Data shown section start

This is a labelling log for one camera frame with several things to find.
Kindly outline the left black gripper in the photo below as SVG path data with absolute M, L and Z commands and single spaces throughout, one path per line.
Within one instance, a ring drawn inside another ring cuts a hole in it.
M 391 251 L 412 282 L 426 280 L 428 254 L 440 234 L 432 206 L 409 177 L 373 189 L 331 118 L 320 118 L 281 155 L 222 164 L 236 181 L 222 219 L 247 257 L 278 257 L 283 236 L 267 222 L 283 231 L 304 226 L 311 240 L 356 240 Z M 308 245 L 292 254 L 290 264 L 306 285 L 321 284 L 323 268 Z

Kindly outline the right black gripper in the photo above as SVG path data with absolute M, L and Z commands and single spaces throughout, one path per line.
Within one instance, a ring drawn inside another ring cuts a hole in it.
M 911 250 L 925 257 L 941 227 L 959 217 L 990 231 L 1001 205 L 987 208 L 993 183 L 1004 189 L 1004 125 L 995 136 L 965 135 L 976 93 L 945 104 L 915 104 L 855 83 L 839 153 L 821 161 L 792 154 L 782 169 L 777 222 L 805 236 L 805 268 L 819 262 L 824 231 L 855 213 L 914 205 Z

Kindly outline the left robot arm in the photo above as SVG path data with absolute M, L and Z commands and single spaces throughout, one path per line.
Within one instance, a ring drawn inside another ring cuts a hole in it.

Data shown section end

What the task asks: Write down, word for word, the lines above from the one containing "Kindly outline the left black" through the one containing "Kindly outline the right", both ends included.

Written answer:
Kindly outline the left black gripper in the photo below as SVG path data with absolute M, L and Z commands and single spaces throughout, one path per line.
Within one instance, a ring drawn inside another ring cuts a hole in it.
M 391 251 L 412 282 L 426 280 L 428 254 L 440 234 L 432 206 L 409 177 L 373 189 L 331 118 L 320 118 L 281 155 L 222 164 L 236 181 L 222 219 L 247 257 L 278 257 L 283 236 L 267 222 L 283 231 L 304 226 L 311 240 L 356 240 Z M 308 245 L 292 254 L 290 264 L 306 285 L 321 284 L 323 268 Z

Kindly outline the right black gripper in the photo above as SVG path data with absolute M, L and Z commands and single spaces throughout, one path per line.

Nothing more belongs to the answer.